Many people worry about what will happen to their credit score if they choose to divorce their spouse. For some people, it’s possible to walk away from a divorce with their credit score the same as it was when they were married. Others must concern themselves with the impact their divorce has on their debt-to-income ratio since that’s a primary factor in granting credit. Learning about how credit can be affected
How can damage to credit occur?
You enter into an agreement with your creditor when you open up a credit account with them, but your divorce decree doesn’t bind them as they didn’t have any role in negotiating a settlement in your case. Divorce is a civil matter between you and your ex, which means that even if your ex is required to pay for a specific bill, the creditor can still hold you accountable for it.

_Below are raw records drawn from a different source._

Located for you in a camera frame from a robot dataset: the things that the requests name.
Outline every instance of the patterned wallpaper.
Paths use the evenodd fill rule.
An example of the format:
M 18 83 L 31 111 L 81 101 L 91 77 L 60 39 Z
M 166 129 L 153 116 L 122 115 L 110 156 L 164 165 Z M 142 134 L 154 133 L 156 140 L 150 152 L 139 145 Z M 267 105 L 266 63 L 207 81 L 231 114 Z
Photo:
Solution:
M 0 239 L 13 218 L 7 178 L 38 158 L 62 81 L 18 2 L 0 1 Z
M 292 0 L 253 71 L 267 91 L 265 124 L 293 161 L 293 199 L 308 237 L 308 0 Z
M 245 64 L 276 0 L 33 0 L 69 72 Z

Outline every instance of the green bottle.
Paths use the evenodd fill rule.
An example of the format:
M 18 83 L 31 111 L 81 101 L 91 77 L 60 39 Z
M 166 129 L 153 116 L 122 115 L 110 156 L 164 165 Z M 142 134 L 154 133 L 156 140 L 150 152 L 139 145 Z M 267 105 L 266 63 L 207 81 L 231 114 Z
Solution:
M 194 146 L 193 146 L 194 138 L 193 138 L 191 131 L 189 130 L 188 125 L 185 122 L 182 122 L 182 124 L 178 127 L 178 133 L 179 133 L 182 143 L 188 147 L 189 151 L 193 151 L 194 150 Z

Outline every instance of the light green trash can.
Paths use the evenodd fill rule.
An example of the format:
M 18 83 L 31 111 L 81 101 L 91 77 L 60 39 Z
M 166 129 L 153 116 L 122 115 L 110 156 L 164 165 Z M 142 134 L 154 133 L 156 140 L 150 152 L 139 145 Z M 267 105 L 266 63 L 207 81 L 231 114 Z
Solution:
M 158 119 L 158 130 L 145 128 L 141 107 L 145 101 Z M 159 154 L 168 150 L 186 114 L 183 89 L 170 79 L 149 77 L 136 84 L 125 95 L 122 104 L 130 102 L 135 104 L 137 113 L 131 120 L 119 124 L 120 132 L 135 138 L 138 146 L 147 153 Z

Any payments that your ex misses during or after the divorce has the potential to impact your credit negatively. Your creditor will record any missed payments on your credit report so long as your name is still on the account.
Coming up with a debt settlement plan
The possibility of missed payments might encourage you to work out a deal with your ex to sell or exchange some assets to cover your marital debts. Alternatively, you and your ex might want to inquire if creditors will transfer your debt to individual accounts instead of joint ones.
Your property division agreement is important. You should work toward one that puts you in the best financial position possible. Your attorney can help you to determine what options you have at each step along the way.